[Records to process]

⟨

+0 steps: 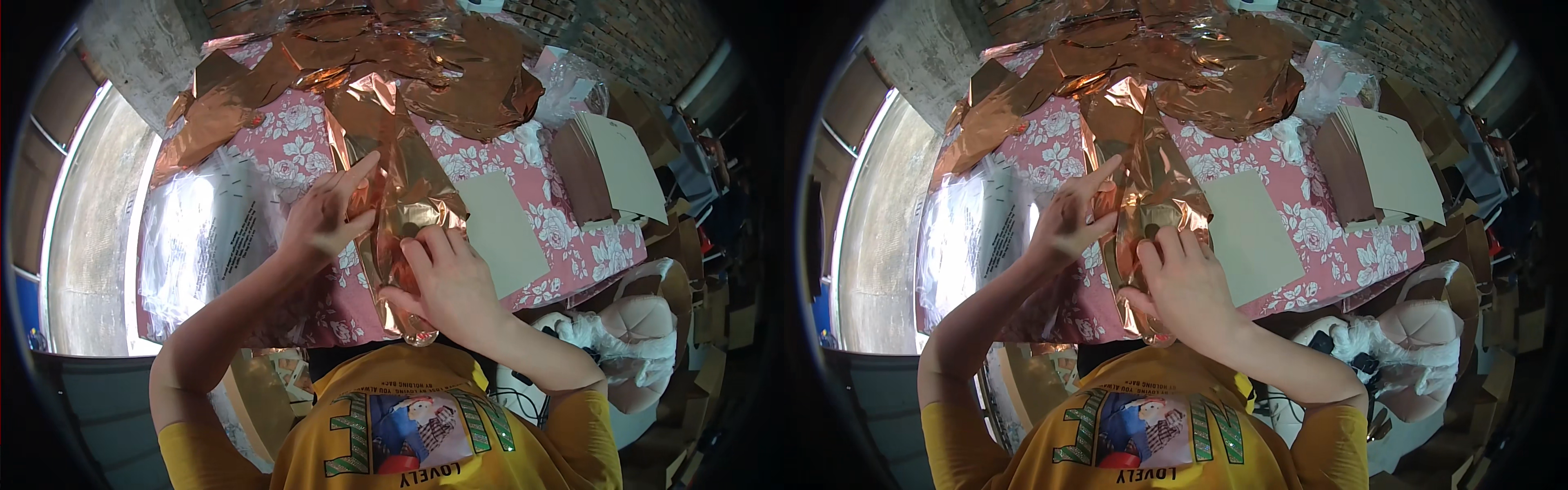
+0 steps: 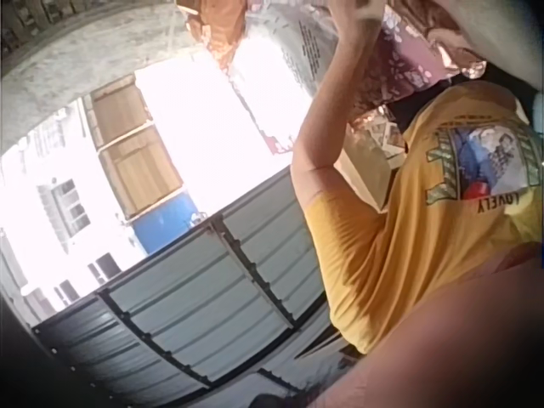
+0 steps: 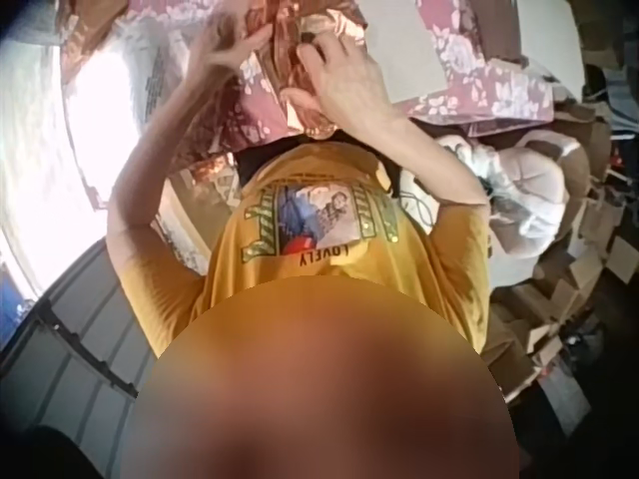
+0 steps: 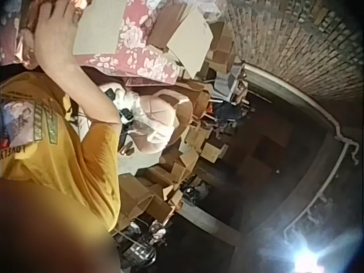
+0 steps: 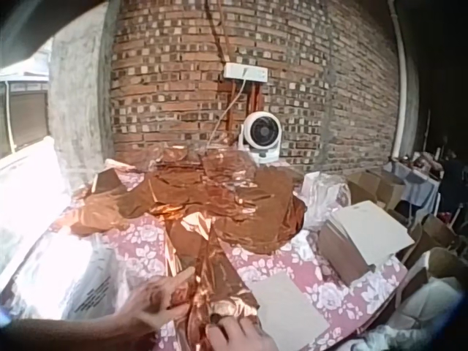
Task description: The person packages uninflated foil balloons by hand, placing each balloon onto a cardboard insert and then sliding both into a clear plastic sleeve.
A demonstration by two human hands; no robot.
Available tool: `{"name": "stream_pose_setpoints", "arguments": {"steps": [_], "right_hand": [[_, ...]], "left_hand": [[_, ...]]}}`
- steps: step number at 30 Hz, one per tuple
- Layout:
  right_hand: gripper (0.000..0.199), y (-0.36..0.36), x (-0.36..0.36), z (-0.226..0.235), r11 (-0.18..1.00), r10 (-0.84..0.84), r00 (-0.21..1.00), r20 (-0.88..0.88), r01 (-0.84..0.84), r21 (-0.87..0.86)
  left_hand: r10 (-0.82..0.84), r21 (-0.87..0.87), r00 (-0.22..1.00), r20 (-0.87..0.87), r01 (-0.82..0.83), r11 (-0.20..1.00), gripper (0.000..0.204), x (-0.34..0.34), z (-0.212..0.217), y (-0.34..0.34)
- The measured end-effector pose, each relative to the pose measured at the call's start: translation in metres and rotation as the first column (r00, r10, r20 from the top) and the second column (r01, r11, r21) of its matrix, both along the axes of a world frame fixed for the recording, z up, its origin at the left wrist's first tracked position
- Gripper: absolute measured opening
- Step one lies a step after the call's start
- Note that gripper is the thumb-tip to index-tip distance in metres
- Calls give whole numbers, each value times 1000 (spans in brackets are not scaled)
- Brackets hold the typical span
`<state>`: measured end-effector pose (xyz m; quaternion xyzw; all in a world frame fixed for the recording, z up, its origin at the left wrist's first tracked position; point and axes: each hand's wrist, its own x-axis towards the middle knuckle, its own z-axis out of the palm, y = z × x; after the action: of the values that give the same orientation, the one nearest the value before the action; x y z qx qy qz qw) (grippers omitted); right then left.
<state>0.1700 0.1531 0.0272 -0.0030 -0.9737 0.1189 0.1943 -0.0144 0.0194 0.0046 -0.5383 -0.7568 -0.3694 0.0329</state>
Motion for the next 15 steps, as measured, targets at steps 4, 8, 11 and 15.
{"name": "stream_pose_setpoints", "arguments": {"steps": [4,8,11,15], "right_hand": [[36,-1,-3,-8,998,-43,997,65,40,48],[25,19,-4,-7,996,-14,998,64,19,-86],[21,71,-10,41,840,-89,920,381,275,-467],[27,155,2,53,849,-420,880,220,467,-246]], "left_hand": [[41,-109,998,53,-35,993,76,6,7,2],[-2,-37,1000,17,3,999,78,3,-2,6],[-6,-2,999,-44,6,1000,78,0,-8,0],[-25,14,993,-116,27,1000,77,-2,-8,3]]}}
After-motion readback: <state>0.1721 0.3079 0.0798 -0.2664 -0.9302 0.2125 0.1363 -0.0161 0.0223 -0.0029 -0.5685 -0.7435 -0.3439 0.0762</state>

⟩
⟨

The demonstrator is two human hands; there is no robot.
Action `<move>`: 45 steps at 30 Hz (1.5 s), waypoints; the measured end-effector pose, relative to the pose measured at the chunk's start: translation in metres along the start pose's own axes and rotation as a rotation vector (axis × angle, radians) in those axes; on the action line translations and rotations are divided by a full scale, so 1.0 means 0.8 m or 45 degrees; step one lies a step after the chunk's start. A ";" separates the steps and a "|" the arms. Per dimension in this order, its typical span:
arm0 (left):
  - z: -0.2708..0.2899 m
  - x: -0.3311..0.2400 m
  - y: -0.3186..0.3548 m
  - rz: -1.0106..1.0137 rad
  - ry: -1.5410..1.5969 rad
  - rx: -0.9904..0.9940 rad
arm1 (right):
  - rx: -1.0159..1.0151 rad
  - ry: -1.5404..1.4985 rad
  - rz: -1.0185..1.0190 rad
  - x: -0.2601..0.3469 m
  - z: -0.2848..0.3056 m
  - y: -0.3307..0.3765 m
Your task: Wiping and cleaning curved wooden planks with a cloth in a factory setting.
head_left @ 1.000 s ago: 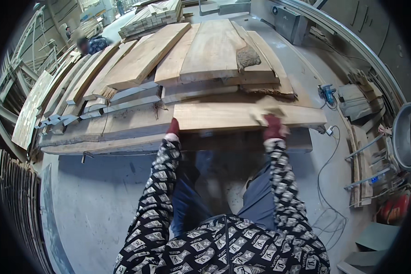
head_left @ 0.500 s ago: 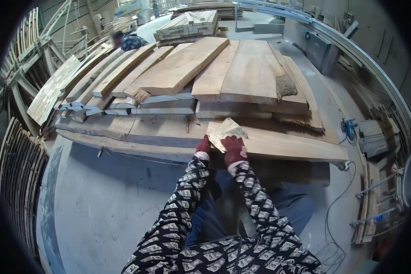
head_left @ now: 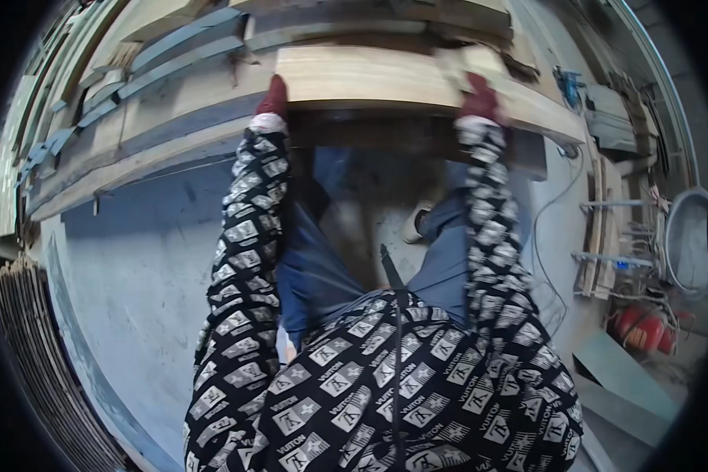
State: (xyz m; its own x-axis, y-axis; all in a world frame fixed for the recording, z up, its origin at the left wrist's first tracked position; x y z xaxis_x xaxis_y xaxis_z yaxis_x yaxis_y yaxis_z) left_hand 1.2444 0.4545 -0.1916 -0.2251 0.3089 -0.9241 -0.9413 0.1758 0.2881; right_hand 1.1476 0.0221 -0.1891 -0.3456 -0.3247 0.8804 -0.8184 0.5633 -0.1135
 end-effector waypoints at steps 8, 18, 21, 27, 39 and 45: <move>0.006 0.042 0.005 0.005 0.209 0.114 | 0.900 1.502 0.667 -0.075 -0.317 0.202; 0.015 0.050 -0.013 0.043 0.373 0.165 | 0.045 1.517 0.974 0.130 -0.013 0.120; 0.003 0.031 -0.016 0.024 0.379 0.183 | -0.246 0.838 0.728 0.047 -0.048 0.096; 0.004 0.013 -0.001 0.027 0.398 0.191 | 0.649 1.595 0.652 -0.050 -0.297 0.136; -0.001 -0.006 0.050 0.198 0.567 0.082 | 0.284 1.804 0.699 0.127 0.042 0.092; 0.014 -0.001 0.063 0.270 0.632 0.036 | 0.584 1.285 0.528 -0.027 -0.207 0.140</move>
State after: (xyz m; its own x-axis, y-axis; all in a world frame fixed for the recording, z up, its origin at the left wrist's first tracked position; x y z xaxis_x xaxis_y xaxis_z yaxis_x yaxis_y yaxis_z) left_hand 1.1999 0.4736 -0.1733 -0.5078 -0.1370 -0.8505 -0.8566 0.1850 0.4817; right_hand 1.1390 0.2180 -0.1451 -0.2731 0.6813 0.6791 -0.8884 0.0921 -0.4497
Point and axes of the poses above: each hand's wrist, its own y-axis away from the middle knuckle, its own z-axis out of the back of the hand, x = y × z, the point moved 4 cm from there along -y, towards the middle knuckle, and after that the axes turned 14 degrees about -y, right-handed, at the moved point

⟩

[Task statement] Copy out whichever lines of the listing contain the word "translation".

[Your response]
- The measured end-effector pose, each relative to the pose measured at the call's start: translation in metres and rotation as the first column (r00, r10, r20 from the top) and the second column (r01, r11, r21) of its matrix, both along the axes of a world frame fixed for the recording, z up, its origin at the left wrist's first tracked position
Action `<move>`: 45 steps at 30 Hz (1.5 s), waypoints; the measured end-effector pose, relative to the pose measured at the chunk's start: translation in metres along the start pose's own axes and rotation as a rotation vector (axis × angle, radians) in those axes; on the action line translations and rotations are divided by a full scale, so 1.0 means 0.8 m or 45 degrees; step one lies a step after the chunk's start. A ";" separates the steps and a "|" the arms. Per dimension in this order, its typical span:

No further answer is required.